A portrait of Martin Crowe has been unveiled at Lord’s and added to the Long Room, giving the late New Zealand great a place among the ground’s most prized cricket artworks during the 150th Test to be played there.
The timing gives the tribute extra weight. Lord’s said the historic match is its 150th Test, and the portrait unveiling forms part of the celebrations around it, bringing Crowe back into the setting where he first made an impression almost four decades ago.
Crowe played 77 Test matches and 143 one-day internationals for New Zealand between 1982 and 1995, scored more than 10,000 runs in international cricket and was named one of the Wisden Cricketers of the Year in 1985. He died in 2016 at the age of 53, but his name still carries the kind of authority that makes a portrait feel less like decoration than recognition.

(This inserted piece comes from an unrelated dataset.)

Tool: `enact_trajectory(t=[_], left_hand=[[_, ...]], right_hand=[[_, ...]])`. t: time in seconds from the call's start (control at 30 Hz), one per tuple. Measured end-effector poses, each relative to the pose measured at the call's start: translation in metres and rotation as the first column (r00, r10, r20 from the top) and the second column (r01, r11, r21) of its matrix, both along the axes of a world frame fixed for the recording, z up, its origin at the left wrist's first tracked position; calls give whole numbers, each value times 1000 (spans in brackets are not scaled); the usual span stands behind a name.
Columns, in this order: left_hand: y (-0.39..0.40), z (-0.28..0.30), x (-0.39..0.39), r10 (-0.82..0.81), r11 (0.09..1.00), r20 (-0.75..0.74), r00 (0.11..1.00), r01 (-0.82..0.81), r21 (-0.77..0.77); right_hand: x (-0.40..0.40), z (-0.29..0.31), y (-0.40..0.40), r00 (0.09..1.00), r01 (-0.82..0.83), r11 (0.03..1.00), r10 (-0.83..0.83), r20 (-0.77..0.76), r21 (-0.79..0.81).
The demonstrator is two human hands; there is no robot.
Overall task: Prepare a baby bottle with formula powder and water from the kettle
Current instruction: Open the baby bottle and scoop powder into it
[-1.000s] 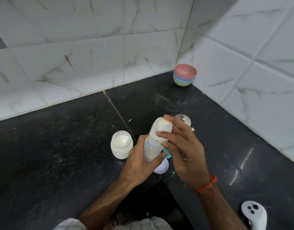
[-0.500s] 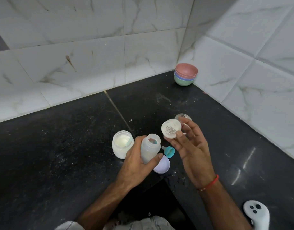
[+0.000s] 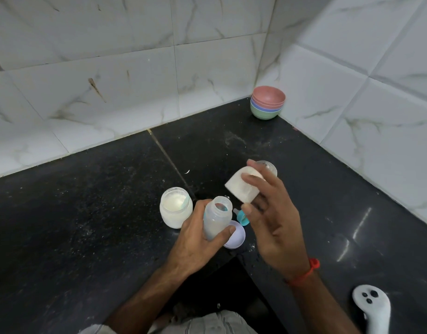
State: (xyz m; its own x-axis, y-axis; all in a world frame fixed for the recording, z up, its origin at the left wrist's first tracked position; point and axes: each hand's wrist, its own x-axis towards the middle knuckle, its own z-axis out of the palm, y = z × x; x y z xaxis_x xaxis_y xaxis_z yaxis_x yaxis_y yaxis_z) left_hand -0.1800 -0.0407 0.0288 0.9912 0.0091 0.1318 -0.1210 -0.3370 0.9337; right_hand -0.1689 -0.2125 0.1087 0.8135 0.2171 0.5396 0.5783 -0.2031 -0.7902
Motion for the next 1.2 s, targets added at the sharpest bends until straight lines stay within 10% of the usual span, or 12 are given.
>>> enact_trajectory(t=[0.13,0.53,0.67,0.87,1.03,1.2], left_hand=[[-5,1,-1,-20,999,1,1000,20,-43],[-3,0,2,-5,999,7,1000,5,-40],[-2,1,1,-1,1000,25,1000,2,-27],[3,2,1,47,998,-16,999,-48,-27],[9,-1,-4,113,989,-24,993,-115,-90],[18,0,-9,194,976,8,981,-193,-105]], right_hand=[[3,-2,5,991,-42,953,80,112,-301],[9,-4,5,983,-34,956,85,163,-290],[8,-7,7,982,-42,986,70,-173,163],[19,-24,-7,673,285,630,405,-619,723],[27,-54,-9,631,296,714,351,-691,634],[56,-70,5,711,220,962,-44,-702,162]])
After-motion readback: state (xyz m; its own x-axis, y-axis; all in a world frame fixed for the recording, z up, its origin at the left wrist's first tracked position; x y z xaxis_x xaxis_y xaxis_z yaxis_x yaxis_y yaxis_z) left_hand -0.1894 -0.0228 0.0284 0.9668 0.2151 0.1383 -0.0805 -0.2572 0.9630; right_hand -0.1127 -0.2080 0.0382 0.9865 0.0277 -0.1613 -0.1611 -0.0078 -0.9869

His best Test innings, 299 against Sri Lanka, remained New Zealand’s highest individual score for more than two decades. That is the measure that explains why Lord’s chose him, even though MCC does not usually commission posthumous portraits. This was an exception, and a deliberate one.
British artist Jason Brooks painted the work, using thousands of photographs, and kept it entirely in black so it would resemble a photographic print. The result fits the Long Room without trying to overpower it, which suits a player who was remembered as much for craft and control as for volume.
Crowe’s link to Lord’s was not new. In 1981 he spent the summer on the MCC cricket staff there while on a scholarship from New Zealand, and he also made a century for the MCC Young Cricketers against MCC at the ground. After retiring, he stayed close to the game as a writer and commentator, which helped make his influence broader than the numbers alone suggest.
The portrait is now part of the MCC collection, and that is probably the clearest answer to why this happened today rather than at some quieter moment. Lord’s wanted Crowe marked during a landmark Test, and the decision leaves him fixed in the Long Room long after the applause from this match has faded.